Now I have excellent textbook data to give a complete, authoritative answer.
Answer: A - TOF patients ALWAYS have a large VSD is NOT correct
While a VSD is indeed one of the four components of TOF, the word "always large" is misleading and the clinical significance depends on the degree of right ventricular outflow tract (RVOT) obstruction, not the VSD size alone. However, the more important issue with option A is actually the word "always" - and specifically, option E also needs close examination.
Let me break down each option:
A. TOF patients always have a large VSD - NOT CORRECT (the answer)
The VSD in TOF is described as typically "large and unrestrictive" in classic cases, but the key determinant of clinical severity is the degree of RVOT obstruction, not the VSD size. More critically, the word "always" makes this false - the spectrum of TOF includes varying VSD morphology. The clinical picture (cyanosis vs. acyanotic "pink tet") depends on RVOT obstruction severity, not whether the VSD is large in every single patient. - Rosen's Emergency Medicine, p. 3210
B. TOF patients may present WITHOUT cyanosis - TRUE
"Infants with milder forms of right ventricular outflow tract obstruction may be acyanotic, sometimes referred to as having a 'pink' Tetralogy of Fallot." These patients present like an isolated VSD with left-to-right shunting and no cyanosis initially. - Rosen's Emergency Medicine, p. 3210
C. Ideal treatment of ASD is closure (device or surgery) - TRUE
Closure of hemodynamically significant ASDs is recommended, either percutaneously with a device (for suitable anatomy) or surgically. This is standard management.
D. PDA may present in older children - TRUE
A small PDA may cause no symptoms and go undetected until older childhood or even adulthood. Larger PDAs present earlier with heart failure, but small ones are found late. - Robbins & Kumar Basic Pathology, p. 263
E. In advanced PDA, murmur may be only systolic instead of continuous - TRUE
The classic PDA murmur is a continuous "machinery-like" murmur. However, in advanced disease with Eisenmenger syndrome (pulmonary hypertension with reversal of shunt), pulmonary artery pressure rises to near-systemic levels, the pressure gradient only exists in systole, and the continuous murmur shortens to systolic only (or disappears entirely).
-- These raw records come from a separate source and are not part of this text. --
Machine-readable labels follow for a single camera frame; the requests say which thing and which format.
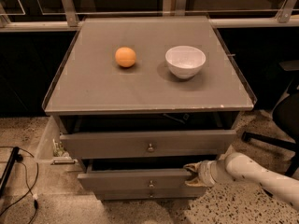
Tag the grey drawer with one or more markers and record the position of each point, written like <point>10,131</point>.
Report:
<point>147,144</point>
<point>150,194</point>
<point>135,174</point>

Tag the clear plastic bin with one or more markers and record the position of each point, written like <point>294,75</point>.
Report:
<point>50,149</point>

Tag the orange ball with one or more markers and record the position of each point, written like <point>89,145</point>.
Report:
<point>125,57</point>

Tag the metal window bracket left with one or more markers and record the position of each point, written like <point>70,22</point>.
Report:
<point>70,13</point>

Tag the black floor stand bar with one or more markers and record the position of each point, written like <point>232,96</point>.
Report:
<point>10,163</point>

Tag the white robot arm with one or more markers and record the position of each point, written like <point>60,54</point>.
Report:
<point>240,167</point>

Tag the white bowl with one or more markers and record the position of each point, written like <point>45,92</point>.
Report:
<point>185,61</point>

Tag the grey top drawer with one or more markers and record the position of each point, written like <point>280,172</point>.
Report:
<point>147,144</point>

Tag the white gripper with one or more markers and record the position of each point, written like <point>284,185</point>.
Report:
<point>206,173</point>

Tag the grey bottom drawer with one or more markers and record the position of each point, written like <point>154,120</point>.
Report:
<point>150,194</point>

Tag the grey drawer cabinet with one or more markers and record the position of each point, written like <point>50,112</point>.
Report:
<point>93,94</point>

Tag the metal window bracket right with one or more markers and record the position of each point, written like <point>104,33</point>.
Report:
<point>285,12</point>

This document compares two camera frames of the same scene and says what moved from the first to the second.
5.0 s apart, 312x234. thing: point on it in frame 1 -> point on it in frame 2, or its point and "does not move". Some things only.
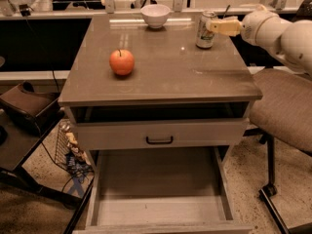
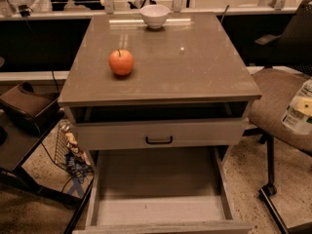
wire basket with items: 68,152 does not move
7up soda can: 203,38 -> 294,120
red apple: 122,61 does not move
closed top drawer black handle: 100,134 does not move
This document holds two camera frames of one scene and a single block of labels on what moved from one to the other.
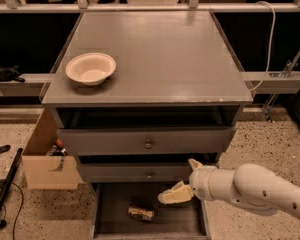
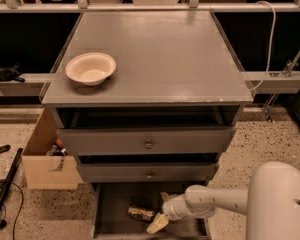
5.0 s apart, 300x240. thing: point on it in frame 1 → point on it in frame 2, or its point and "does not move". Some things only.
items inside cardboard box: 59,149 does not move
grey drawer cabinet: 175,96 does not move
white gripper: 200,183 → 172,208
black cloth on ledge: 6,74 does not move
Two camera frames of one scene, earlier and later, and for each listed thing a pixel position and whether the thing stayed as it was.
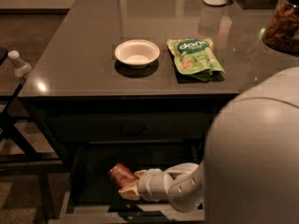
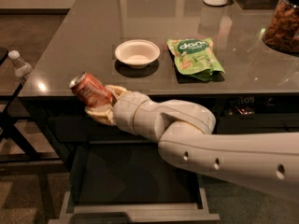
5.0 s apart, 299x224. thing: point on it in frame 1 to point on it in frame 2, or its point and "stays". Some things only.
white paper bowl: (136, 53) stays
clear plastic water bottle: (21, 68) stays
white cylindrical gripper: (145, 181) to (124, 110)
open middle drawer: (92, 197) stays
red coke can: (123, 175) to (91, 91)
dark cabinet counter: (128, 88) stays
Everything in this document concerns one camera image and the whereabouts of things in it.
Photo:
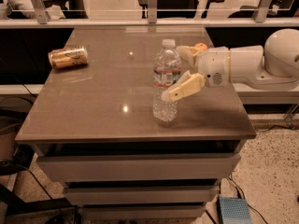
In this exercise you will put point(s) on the orange fruit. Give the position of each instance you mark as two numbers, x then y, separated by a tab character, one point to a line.
201	46

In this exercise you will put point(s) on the blue perforated box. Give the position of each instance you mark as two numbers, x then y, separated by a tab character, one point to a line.
233	211

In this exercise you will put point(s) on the orange soda can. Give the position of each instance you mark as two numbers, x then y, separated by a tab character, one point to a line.
68	57

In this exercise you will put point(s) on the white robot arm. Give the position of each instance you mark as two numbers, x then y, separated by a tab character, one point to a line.
272	66

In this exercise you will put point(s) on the grey drawer cabinet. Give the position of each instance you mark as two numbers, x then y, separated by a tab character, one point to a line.
93	131

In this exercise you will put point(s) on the glass partition railing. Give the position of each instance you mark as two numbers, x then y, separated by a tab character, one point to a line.
129	12

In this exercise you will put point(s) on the clear plastic water bottle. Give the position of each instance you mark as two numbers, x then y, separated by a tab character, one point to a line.
166	72

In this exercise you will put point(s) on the black office chair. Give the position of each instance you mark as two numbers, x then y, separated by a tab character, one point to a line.
268	9
72	9
177	8

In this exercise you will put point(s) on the black office chair left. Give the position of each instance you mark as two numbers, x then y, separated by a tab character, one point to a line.
72	9

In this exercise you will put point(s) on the black office chair right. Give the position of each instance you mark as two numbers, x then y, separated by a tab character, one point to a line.
268	9

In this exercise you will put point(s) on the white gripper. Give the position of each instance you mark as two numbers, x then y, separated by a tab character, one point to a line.
212	65

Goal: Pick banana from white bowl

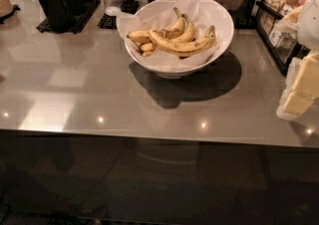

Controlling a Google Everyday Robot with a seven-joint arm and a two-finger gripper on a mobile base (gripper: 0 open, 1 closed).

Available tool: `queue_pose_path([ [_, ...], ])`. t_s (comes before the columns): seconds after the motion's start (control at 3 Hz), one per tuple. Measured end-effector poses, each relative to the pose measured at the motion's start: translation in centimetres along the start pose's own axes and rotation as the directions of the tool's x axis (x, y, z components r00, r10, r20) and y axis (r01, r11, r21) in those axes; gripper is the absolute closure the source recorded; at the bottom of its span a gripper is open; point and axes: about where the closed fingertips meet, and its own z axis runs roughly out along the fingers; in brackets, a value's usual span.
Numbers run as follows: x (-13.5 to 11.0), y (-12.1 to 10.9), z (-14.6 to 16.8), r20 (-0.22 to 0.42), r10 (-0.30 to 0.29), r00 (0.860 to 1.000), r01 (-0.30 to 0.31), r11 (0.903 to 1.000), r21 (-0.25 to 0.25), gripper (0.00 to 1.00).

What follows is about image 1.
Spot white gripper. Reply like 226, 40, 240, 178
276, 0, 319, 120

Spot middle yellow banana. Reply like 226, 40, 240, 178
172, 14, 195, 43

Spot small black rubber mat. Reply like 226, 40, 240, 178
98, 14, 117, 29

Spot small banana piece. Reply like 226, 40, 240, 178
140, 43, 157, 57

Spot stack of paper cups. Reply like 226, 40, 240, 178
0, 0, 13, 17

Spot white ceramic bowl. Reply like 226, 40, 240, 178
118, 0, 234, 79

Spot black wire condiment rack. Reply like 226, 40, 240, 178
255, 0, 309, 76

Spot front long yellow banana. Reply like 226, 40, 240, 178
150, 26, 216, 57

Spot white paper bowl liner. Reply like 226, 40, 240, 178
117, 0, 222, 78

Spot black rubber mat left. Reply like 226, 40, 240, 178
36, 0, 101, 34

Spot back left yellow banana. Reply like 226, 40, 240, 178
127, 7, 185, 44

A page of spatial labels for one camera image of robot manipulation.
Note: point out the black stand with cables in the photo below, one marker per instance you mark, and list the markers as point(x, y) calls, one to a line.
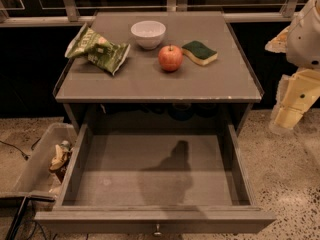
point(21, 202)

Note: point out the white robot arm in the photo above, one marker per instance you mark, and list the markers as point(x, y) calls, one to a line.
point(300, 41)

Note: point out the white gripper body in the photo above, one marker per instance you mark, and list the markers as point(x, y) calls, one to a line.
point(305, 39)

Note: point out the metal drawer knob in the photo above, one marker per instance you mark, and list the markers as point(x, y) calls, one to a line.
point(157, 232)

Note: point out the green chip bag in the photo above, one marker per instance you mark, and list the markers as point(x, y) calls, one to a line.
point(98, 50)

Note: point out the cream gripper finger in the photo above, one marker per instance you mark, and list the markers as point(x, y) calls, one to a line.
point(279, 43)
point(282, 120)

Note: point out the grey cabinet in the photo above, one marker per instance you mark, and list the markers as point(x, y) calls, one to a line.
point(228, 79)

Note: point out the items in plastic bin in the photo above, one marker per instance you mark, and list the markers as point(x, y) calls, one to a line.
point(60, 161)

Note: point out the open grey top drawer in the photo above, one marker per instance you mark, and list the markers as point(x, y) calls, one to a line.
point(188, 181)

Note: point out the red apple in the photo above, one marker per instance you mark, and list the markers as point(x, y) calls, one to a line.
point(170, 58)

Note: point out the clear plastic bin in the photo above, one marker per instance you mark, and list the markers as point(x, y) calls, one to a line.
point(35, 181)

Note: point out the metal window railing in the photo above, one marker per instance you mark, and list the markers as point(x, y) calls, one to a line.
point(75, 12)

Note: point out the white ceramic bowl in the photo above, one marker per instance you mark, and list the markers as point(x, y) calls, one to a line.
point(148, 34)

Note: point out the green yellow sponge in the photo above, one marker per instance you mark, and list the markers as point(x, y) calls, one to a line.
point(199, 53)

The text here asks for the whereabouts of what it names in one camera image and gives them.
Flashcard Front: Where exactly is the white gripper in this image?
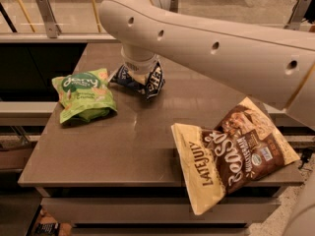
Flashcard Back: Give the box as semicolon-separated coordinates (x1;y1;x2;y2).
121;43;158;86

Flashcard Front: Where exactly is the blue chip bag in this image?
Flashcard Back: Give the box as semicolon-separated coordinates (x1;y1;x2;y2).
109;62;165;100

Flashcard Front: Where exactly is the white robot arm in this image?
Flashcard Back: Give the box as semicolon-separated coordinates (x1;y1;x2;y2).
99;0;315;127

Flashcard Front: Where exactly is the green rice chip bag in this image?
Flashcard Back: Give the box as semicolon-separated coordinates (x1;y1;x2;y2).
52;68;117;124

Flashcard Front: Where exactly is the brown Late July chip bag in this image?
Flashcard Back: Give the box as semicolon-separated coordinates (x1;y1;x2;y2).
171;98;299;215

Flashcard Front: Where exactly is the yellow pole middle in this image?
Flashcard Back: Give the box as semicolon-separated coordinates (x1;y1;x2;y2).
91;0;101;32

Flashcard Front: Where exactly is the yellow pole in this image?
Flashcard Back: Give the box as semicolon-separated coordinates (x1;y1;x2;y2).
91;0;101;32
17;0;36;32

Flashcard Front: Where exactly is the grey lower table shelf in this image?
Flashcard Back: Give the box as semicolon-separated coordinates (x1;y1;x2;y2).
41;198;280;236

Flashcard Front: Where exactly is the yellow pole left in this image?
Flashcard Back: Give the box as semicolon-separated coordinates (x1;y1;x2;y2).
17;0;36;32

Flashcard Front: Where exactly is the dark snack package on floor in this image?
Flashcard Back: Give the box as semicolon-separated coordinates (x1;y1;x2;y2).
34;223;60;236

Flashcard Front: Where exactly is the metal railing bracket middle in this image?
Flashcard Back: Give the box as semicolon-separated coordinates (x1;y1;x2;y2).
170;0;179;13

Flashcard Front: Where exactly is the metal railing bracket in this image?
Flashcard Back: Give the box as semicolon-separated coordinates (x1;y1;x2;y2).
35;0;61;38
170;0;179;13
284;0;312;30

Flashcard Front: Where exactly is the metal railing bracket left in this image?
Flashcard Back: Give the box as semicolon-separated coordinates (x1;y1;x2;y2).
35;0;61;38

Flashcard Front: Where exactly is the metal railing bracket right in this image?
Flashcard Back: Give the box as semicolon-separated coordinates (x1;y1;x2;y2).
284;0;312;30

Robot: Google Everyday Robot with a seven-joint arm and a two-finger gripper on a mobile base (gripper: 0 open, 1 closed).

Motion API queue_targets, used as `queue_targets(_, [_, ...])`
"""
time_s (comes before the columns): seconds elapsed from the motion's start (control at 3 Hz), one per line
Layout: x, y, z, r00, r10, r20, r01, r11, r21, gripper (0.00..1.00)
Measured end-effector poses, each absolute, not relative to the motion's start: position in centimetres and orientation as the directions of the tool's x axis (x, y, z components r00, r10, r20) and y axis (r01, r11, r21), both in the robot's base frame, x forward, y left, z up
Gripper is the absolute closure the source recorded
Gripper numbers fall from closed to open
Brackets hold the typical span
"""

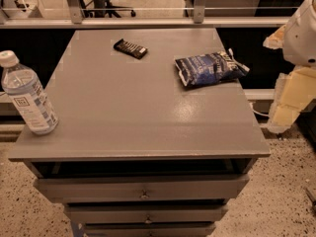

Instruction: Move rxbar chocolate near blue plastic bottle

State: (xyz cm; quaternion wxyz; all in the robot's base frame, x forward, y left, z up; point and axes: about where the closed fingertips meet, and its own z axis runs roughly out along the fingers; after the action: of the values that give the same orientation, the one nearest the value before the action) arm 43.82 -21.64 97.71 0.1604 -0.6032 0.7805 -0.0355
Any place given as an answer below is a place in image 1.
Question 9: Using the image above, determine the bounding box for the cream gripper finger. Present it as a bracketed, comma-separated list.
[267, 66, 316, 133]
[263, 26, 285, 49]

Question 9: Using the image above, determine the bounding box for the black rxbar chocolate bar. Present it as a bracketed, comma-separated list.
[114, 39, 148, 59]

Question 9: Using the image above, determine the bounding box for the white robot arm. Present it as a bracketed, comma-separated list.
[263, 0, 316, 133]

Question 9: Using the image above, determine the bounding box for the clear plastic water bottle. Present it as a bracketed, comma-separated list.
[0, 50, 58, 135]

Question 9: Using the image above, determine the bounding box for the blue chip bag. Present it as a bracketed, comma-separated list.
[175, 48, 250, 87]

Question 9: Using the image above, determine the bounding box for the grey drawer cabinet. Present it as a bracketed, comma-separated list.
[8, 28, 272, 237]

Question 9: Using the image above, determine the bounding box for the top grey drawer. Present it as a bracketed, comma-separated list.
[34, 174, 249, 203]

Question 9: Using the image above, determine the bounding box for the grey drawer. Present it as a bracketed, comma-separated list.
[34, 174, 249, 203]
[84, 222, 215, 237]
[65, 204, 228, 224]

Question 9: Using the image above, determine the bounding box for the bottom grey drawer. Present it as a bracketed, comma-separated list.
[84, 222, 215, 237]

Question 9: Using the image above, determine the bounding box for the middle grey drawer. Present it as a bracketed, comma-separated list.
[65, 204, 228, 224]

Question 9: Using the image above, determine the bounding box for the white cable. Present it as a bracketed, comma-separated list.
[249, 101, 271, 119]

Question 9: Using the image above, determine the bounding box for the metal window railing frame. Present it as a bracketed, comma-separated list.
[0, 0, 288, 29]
This is a well-recognized clinical finding.
Summary Table
| Option | Statement | Verdict |
|---|
| A | TOF always has large VSD | FALSE - Answer |
| B | TOF may present without cyanosis | True ("pink tet") |
| C | ASD ideal Rx is closure | True |
| D | PDA may present in older children | True |
| E | Advanced PDA may have only systolic murmur | True |
The answer is A. The word "always" makes it wrong - while the VSD in TOF is characteristically large, the clinical spectrum varies, and clinical severity is governed by RVOT obstruction. Some sources describe the VSD as uniformly large (nonrestrictive), but stating it is "always" a specific size is an oversimplification, and this option is the most clearly false of all the choices.